TASK BRIEF:
Report each line of the records below that uses the word "stand".

Collected data entries
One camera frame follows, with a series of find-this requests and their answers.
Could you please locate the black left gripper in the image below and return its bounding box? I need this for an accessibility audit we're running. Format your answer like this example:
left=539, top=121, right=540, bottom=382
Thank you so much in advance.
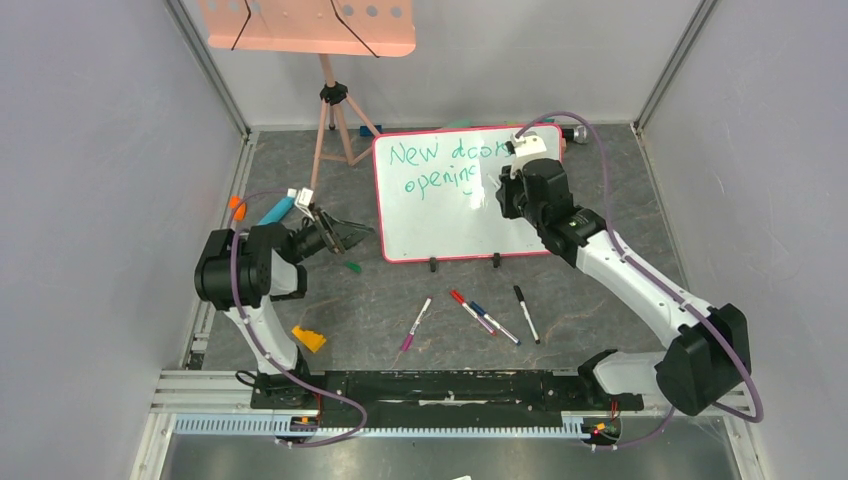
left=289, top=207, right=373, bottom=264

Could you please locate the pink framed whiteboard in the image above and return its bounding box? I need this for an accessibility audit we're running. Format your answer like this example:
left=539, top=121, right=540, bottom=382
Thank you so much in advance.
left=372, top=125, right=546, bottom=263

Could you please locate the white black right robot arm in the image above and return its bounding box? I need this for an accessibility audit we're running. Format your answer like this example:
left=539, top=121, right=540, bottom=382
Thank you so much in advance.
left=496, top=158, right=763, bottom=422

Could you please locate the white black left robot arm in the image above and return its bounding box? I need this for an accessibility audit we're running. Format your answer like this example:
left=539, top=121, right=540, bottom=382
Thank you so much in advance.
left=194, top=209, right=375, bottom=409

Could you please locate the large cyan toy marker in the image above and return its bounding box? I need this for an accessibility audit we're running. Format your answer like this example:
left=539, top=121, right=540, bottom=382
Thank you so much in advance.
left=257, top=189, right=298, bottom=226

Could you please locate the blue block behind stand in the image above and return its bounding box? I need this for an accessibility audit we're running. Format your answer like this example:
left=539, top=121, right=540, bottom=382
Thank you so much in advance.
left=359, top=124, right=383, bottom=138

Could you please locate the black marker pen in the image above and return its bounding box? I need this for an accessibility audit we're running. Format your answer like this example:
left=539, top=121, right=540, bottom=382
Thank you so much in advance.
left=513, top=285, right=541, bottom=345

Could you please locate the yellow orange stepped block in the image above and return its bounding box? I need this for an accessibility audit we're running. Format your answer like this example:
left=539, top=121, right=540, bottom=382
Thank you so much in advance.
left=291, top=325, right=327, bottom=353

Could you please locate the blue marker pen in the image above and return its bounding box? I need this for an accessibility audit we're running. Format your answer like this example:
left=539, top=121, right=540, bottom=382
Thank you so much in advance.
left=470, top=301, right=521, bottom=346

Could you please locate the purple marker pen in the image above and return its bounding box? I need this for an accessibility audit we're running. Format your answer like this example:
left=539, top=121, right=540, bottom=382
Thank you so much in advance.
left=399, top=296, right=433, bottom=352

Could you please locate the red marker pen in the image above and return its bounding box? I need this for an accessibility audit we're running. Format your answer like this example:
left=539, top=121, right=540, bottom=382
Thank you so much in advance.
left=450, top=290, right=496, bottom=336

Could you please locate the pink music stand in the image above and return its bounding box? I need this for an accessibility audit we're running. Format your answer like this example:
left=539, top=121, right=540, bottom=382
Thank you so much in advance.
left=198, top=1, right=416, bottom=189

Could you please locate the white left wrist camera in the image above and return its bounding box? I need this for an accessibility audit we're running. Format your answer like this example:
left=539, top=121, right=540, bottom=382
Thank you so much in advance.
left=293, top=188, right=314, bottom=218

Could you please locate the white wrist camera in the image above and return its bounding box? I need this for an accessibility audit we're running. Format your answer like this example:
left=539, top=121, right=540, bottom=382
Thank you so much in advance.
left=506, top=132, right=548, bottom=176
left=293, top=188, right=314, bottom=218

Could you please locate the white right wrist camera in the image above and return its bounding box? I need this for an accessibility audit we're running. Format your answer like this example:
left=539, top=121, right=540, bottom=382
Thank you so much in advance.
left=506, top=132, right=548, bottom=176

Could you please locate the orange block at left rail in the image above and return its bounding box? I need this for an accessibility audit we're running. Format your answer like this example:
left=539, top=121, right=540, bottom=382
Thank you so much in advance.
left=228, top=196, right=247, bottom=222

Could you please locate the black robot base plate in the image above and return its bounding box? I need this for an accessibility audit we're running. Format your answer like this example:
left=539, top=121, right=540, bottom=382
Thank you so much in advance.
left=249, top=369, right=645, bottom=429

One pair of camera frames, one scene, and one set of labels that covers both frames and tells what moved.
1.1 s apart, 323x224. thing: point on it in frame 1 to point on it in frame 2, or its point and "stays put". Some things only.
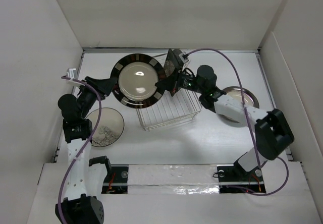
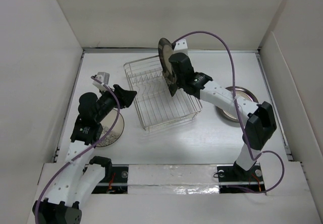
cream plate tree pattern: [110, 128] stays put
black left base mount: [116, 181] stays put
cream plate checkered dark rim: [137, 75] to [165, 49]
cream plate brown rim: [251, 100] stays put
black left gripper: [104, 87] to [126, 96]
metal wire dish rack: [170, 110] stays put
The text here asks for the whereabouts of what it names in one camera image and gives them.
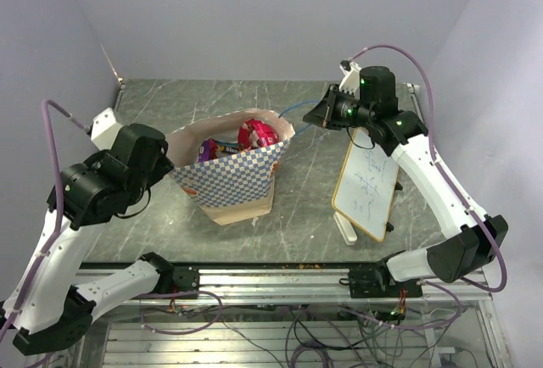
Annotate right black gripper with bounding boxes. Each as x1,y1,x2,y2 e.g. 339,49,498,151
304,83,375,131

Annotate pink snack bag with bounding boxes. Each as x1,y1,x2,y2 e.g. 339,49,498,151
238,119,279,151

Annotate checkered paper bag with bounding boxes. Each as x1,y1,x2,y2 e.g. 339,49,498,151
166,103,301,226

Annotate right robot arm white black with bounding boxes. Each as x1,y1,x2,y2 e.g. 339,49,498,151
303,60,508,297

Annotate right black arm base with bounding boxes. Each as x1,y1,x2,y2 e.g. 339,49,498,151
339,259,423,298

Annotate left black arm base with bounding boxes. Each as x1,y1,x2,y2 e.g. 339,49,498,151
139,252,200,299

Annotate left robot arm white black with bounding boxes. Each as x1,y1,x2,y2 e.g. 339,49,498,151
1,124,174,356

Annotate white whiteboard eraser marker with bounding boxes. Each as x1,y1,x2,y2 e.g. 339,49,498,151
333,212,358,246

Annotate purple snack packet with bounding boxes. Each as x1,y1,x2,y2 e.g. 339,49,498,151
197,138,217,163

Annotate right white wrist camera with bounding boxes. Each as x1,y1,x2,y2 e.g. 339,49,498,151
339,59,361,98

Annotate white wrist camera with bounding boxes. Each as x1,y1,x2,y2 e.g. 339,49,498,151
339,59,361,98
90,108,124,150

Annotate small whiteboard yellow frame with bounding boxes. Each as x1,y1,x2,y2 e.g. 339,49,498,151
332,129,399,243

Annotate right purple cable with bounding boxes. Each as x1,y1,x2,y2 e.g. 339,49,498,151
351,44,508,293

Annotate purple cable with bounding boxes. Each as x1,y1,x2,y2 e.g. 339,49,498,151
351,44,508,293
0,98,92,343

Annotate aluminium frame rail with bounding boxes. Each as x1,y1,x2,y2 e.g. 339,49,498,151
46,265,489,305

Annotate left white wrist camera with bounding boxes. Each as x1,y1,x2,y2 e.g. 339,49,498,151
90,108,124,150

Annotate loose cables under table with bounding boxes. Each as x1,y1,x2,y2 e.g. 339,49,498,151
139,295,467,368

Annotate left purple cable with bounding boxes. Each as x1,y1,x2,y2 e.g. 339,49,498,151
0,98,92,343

==

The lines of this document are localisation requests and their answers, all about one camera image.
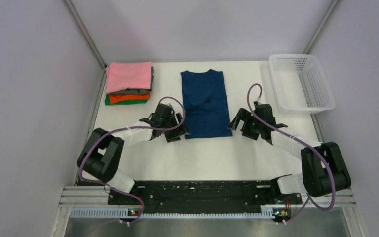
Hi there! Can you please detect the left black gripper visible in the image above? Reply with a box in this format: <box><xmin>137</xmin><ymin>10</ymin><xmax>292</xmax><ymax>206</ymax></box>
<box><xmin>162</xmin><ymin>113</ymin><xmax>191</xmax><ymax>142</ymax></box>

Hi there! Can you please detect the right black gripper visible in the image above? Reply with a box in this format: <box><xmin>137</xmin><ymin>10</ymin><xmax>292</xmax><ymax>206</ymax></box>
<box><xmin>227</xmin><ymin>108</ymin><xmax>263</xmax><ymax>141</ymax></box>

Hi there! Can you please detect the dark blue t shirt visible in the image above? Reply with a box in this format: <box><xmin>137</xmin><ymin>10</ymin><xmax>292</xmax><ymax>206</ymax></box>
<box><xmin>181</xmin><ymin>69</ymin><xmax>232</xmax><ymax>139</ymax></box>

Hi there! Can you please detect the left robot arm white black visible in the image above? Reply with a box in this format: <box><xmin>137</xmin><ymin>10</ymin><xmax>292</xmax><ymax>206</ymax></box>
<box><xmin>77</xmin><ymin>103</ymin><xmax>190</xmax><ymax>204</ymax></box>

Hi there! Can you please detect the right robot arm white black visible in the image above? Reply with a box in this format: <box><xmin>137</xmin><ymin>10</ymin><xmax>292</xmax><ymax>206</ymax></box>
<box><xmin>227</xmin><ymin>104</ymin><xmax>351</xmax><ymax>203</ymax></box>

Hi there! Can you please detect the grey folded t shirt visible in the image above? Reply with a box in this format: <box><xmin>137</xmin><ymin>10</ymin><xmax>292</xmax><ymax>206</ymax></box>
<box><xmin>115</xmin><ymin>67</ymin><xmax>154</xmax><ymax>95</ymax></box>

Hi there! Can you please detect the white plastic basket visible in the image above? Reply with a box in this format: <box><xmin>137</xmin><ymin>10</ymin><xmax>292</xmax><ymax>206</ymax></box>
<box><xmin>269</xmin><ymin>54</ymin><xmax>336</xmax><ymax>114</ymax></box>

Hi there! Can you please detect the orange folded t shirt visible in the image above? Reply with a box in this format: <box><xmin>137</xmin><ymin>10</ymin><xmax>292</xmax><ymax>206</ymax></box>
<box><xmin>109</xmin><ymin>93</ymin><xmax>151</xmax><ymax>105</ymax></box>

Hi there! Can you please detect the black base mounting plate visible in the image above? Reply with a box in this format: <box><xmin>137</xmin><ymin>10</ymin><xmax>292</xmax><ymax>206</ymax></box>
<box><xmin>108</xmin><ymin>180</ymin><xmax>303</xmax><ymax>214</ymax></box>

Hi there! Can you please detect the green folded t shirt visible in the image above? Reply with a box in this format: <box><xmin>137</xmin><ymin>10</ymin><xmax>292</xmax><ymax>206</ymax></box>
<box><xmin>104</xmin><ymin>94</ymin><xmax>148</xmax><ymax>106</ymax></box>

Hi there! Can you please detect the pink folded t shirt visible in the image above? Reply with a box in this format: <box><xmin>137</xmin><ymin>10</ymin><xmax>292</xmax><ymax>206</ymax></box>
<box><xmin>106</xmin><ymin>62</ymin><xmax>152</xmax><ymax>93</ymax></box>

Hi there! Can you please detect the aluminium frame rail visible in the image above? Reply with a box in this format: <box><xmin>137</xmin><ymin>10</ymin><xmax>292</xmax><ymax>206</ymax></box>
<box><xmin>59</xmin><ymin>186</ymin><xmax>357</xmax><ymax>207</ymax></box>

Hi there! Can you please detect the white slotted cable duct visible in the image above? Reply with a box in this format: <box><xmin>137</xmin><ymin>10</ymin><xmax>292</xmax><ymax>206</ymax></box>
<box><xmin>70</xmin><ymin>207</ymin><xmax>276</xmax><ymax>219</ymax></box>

YOUR SOLUTION:
Could you please locate the blue block behind stand in the image above and return its bounding box? I need this for an accessibility audit we're running. Format your answer like this example:
Could you please locate the pink music stand in the image above and return its bounding box? I need this for an accessibility audit we're running. Format your answer like this example:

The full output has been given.